[EXERCISE DESCRIPTION]: Please find the number of lines in the material below where the string "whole" occurs, and give only that number.
□ □ □ □
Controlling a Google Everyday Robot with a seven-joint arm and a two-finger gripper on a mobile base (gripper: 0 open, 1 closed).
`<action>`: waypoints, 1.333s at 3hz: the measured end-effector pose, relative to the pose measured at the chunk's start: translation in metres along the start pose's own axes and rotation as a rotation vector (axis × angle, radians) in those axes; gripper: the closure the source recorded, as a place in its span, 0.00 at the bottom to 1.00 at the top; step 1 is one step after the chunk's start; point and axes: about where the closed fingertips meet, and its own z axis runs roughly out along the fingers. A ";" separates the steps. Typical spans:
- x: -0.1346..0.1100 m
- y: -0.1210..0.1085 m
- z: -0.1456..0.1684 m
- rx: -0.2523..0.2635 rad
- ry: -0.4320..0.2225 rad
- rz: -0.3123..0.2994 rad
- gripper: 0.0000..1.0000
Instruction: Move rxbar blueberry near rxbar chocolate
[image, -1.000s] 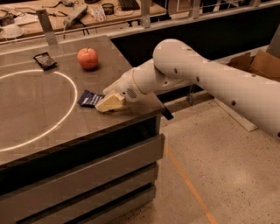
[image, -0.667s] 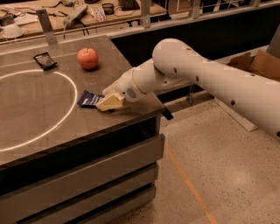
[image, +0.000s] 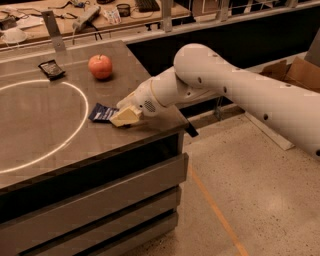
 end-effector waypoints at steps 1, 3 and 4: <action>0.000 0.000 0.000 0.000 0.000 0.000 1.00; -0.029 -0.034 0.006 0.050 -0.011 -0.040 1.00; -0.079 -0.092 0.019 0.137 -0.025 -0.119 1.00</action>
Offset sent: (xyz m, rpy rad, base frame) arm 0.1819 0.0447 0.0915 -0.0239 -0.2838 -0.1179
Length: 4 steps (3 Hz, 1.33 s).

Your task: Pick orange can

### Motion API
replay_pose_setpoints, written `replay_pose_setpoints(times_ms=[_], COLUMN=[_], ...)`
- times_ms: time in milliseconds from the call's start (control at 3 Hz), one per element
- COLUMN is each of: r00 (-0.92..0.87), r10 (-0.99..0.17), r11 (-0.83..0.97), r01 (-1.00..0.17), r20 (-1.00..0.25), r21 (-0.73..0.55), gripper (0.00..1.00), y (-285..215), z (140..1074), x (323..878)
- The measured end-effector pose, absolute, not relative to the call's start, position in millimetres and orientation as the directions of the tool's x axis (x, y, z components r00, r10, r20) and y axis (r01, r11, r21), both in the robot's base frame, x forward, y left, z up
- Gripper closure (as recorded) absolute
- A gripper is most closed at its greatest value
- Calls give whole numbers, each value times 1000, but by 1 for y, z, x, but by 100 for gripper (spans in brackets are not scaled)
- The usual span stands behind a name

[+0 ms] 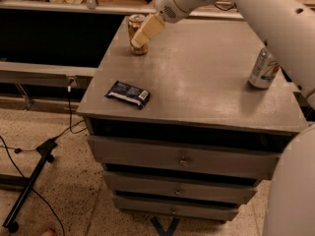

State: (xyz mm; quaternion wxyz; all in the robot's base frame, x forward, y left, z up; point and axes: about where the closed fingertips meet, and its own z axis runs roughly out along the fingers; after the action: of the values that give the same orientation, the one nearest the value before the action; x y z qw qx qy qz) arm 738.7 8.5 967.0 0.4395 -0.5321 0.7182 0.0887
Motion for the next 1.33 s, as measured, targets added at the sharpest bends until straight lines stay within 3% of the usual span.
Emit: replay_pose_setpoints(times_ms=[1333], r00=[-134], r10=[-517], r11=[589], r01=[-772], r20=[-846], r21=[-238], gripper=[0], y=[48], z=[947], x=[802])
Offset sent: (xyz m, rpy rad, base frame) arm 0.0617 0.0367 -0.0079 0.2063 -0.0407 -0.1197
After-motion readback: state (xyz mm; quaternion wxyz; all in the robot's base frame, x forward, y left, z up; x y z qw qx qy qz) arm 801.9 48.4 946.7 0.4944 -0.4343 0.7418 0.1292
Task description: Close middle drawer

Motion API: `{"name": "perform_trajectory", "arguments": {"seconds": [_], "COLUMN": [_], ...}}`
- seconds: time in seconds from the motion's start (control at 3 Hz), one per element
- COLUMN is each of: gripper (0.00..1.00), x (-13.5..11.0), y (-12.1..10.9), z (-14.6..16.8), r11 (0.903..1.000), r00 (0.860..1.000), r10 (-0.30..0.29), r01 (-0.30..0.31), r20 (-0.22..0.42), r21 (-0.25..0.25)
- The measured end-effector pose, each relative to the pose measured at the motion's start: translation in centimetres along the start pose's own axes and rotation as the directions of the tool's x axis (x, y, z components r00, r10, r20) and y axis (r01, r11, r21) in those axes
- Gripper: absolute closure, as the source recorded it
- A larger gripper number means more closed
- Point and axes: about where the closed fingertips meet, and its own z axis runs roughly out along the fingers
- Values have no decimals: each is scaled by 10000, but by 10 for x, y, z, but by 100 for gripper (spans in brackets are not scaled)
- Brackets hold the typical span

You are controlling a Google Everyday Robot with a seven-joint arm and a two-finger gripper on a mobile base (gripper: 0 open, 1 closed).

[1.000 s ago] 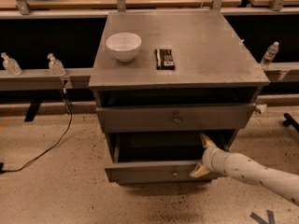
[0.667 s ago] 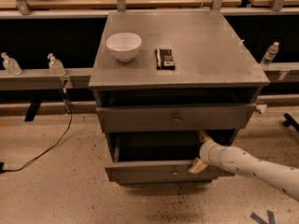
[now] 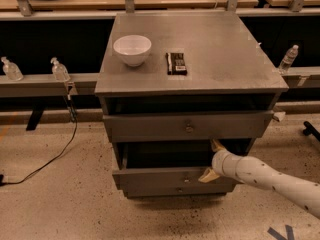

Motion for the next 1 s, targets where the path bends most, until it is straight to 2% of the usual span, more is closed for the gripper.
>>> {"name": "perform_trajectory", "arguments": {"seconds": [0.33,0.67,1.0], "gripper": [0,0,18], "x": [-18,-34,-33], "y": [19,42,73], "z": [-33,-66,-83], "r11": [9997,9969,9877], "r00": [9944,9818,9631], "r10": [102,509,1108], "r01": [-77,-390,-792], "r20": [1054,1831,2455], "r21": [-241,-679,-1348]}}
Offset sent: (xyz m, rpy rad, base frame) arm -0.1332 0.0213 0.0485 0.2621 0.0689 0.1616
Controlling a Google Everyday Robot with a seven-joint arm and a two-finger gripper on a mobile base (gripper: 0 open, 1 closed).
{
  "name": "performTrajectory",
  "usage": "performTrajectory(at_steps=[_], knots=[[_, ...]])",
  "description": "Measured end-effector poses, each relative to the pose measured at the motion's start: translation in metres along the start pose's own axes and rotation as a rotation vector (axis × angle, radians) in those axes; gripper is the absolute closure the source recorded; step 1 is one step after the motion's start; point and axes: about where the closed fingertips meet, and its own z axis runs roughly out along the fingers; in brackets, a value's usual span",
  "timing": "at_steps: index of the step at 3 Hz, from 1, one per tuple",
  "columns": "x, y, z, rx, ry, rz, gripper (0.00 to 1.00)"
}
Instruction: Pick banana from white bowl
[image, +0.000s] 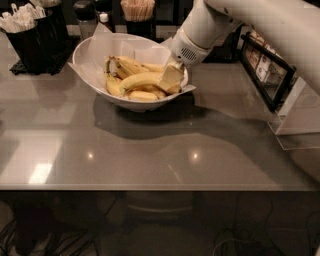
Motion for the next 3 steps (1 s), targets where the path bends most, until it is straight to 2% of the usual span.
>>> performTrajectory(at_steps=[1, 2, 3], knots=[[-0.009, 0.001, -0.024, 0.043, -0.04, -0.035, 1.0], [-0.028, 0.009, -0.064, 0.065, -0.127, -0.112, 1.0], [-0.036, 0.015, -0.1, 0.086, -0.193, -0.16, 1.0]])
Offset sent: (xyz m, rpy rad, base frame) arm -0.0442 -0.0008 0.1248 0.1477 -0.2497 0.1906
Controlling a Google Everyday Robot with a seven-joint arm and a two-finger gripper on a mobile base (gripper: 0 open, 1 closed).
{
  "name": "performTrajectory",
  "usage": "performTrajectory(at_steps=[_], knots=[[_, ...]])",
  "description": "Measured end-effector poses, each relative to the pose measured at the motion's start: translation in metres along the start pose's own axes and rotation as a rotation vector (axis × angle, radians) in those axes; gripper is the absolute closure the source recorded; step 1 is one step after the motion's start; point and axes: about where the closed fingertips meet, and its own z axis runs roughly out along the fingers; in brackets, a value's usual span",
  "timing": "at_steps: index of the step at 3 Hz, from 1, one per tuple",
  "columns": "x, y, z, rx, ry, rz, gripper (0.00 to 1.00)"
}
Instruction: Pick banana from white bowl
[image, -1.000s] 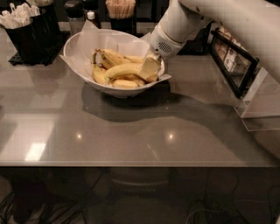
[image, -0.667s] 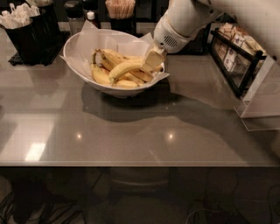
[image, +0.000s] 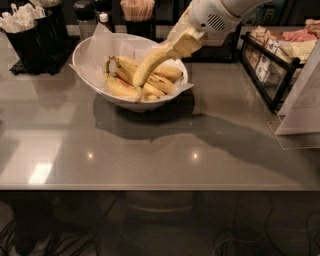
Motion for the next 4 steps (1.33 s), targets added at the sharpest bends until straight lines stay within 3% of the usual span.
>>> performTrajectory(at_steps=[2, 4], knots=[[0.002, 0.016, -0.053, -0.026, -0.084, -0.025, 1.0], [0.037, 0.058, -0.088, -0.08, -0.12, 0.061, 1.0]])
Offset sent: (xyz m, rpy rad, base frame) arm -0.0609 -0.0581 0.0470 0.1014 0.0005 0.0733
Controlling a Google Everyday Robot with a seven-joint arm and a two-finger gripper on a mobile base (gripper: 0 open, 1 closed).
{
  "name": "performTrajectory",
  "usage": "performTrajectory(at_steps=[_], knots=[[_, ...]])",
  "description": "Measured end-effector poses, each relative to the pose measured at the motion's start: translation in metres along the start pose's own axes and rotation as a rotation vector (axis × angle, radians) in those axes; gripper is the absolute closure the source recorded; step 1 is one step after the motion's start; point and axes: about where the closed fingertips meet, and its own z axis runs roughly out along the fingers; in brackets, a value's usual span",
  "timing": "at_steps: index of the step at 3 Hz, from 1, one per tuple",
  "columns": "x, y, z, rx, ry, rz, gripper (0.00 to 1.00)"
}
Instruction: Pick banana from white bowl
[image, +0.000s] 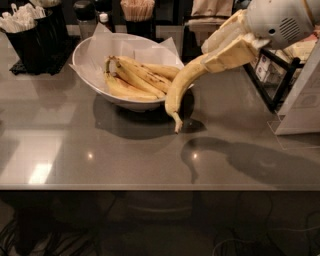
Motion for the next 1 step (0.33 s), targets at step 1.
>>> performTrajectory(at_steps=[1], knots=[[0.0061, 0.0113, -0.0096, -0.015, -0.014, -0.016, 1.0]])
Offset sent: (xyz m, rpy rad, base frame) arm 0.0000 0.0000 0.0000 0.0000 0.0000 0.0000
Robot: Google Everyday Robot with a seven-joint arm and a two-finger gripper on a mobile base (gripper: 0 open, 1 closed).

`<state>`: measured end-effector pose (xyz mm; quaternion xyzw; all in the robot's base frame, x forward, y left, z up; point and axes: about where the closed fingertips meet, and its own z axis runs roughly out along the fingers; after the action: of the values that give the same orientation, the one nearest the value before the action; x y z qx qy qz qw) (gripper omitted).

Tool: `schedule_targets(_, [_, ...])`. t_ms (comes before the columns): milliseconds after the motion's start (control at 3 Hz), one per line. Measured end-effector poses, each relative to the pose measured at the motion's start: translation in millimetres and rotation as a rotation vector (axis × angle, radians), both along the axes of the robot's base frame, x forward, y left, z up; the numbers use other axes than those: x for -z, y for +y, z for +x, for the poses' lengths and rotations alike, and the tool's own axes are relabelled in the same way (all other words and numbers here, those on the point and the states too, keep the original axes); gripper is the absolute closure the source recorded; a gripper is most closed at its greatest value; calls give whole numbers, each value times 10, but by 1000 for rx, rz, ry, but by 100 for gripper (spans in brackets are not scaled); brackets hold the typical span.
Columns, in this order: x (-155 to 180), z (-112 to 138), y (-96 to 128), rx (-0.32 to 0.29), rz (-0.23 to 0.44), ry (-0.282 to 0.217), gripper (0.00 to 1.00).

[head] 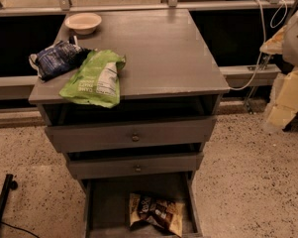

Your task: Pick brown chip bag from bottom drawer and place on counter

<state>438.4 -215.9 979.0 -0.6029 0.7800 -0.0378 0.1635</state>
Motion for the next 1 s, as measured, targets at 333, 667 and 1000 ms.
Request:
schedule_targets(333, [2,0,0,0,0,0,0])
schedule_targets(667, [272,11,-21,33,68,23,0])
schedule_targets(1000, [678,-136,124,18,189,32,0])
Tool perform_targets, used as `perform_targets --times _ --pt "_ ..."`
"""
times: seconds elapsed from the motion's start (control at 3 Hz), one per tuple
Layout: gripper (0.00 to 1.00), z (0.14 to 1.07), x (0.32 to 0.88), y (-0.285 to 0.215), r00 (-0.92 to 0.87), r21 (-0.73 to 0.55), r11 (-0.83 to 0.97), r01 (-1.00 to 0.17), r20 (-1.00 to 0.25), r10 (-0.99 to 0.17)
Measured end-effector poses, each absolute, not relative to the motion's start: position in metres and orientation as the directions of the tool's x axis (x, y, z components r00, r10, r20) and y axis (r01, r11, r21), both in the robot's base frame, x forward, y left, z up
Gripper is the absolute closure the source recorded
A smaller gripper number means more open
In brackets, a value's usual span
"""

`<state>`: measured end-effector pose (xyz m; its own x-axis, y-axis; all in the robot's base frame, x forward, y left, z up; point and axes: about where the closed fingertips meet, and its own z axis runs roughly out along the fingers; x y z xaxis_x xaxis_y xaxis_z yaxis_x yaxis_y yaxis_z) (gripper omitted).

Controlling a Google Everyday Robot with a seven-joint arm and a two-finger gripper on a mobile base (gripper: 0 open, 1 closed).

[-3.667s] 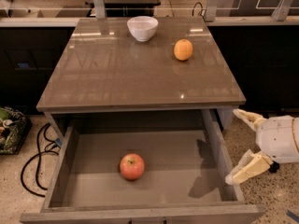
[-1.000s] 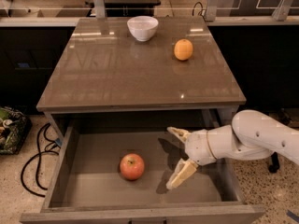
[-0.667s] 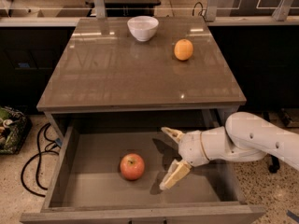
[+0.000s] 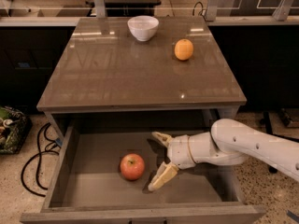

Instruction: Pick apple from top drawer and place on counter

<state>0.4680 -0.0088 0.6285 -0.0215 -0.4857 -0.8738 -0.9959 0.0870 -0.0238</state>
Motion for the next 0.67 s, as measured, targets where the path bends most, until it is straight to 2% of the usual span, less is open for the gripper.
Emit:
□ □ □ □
[ANSWER SPACE]: 2